Her exhibition, ‘Acts of Mourning’ will open on the 26th of April in Dublin at IMMA.
Lina Bo Bardi
Immensely captivated by South America after migrating from Italy in the 1940s, Lina Bo Bardi sought out a new artistic vision translating the traditional rules of European Modernist art into Latin American culture. Her new artistic vision is encapsulated in her design of the The São Paulo Museum of Art in Brazil in 1968.
Lin Bo Bardi was tasked with the difficult role of designing the museum in a way that would cause no obstruction to the building’s aerial views of the city below. Her solution was to implement a building design with a large split across its centre, with half buried below the terrace and the other half suspended into the sky. Other major projects of Lina Bo Bardi include her designs of the Glass House.
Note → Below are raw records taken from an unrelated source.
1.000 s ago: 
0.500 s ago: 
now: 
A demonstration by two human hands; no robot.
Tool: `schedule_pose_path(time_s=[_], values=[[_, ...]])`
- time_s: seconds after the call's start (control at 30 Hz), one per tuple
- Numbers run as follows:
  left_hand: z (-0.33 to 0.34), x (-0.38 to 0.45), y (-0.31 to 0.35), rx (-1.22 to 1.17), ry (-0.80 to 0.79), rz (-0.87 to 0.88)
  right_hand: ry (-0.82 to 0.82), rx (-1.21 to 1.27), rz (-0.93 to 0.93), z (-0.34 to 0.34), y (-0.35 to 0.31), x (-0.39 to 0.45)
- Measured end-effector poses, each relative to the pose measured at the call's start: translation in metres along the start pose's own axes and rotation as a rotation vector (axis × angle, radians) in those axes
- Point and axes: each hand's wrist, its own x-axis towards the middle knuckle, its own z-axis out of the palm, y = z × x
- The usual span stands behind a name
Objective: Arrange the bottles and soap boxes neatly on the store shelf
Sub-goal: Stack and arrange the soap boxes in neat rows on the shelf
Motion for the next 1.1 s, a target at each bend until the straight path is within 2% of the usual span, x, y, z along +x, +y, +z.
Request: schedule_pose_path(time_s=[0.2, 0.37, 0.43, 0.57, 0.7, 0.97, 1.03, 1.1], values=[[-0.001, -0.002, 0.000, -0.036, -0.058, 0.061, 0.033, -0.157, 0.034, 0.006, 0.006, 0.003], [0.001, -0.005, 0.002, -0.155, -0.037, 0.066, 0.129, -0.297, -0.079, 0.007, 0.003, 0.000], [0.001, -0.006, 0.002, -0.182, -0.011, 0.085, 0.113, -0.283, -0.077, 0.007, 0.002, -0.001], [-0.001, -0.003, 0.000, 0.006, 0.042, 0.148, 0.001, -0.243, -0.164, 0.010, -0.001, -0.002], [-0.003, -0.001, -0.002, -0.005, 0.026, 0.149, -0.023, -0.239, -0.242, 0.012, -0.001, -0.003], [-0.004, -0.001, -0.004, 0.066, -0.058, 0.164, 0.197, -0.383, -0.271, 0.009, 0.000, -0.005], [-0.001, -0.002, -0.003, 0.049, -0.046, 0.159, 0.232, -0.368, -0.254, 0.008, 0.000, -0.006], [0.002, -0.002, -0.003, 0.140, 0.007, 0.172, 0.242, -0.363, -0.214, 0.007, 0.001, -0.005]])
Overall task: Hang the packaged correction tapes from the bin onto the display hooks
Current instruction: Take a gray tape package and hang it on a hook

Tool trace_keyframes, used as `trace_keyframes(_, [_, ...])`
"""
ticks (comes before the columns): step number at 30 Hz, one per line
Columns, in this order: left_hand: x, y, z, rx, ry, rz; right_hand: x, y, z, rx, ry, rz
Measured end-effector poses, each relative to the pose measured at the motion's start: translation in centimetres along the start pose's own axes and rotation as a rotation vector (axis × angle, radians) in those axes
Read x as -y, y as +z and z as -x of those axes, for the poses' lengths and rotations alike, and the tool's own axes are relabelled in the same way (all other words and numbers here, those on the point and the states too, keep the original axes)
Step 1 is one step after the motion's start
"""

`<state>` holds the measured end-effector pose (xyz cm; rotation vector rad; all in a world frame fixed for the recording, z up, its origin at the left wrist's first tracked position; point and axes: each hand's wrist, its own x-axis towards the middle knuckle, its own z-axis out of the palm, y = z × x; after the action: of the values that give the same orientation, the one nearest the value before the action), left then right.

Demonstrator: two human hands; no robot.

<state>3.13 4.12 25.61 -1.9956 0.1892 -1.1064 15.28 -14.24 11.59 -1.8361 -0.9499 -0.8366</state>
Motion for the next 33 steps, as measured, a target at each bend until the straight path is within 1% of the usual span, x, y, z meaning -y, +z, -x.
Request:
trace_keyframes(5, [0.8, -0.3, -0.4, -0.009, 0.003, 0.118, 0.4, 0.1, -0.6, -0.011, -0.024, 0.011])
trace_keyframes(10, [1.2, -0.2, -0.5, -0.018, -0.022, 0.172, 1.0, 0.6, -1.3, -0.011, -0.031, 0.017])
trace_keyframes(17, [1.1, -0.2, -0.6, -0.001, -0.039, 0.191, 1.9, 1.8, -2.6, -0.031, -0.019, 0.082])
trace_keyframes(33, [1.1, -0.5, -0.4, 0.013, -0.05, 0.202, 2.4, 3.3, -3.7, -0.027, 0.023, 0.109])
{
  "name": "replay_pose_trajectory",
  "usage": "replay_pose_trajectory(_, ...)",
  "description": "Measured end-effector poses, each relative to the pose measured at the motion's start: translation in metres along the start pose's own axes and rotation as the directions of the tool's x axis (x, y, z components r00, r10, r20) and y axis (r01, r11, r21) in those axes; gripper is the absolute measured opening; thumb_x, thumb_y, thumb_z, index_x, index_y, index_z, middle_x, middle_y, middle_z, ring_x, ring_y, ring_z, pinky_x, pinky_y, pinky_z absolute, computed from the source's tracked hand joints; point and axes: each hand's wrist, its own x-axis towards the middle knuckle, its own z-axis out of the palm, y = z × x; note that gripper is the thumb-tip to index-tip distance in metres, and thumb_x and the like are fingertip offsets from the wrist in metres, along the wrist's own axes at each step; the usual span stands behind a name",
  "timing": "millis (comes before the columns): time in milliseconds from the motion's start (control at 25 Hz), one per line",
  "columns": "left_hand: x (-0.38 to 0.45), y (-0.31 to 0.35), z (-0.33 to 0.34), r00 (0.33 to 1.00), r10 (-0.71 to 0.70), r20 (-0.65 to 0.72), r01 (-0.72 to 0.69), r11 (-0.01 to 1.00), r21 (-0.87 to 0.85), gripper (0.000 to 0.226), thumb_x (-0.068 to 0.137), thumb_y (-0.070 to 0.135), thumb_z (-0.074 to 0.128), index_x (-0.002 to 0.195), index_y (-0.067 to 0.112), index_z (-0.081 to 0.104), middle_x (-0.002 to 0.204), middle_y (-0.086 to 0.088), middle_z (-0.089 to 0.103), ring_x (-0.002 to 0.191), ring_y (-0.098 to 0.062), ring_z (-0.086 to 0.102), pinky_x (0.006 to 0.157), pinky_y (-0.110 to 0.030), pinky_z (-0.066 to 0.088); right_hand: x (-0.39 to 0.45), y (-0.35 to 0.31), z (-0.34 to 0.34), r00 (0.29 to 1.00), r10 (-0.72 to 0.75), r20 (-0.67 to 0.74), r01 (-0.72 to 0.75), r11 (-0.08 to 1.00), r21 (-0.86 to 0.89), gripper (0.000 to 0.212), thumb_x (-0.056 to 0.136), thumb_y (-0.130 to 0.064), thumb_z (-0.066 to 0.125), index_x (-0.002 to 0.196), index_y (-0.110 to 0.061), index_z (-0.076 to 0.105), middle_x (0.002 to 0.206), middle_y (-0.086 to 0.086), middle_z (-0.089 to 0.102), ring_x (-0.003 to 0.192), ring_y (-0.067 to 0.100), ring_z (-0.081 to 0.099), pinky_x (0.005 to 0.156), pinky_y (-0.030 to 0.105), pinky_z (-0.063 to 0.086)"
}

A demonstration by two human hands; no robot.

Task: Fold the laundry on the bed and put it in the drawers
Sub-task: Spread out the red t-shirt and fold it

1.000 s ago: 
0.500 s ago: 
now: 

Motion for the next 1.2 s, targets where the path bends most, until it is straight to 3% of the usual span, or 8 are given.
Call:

Lina Bo Bardi’s Habitat is on the view at MASP until the 28th of July.
Rabinadranath Tagore
Regardless of starting painting significantly later in life, the Nobel Prize winner, poet and social reformer, Rabinadranath Tagore reproduced acute observations of nature in his art. His focus encompassed animals, often amalgamating animal and human forms and later moved to landscapes.
His artworks are often untitled to prevent them from being confined to his own subjectivity and instead permit them to various interpretations the mind of the spectator. Tagore’s interest in landscapes was propelled by the extensive periods of time, he spent alone as a child in Bangladesh’s rural areas.
Tagore was particularly enthralled by the sunsets in Bengal and as a child would wake up early to witness them. The backgrounds of the majority of his paintings depict the translucent appearance of sunset and Rabinadranath Tagore’s adult self replicates this adoration for sunset. In his 1933 novel, The Religion of an Artist, Rabinadranath Tagore refers to sunlight as the foundations of Paradise, stating ‘’I believe that the vision of Paradise is to be seen in the sunlight and the green of the earth, in the beauty of the human face and the wealth of human life, even in objects that are seemingly insignificant and unprepossessing.’
Zhang Daqian
Born in 1899, Chang Ta-ch’ien or otherwise known as Zhang Daqian, is one of China’s most iconic artists of the 20th century and is widely known for his unique ink landscapes crafted from splashed ink. Zhang Daqian was at the beginning of his artistic itinerary a traditionalist and succeeded in executing in classical Chinese styles in his artwork.
Nonetheless, he digressed into more innovative methods employing ink on paper and silk to engineer these spontaneous forms to which he would apply further, finer details. Zhang infused elements of American Abstract Expressionism with ancient Chinese brushwork to create ground-breaking, inventive art, that would classify him as a highly acclaimed artist of the modernist period in subsequent years to come.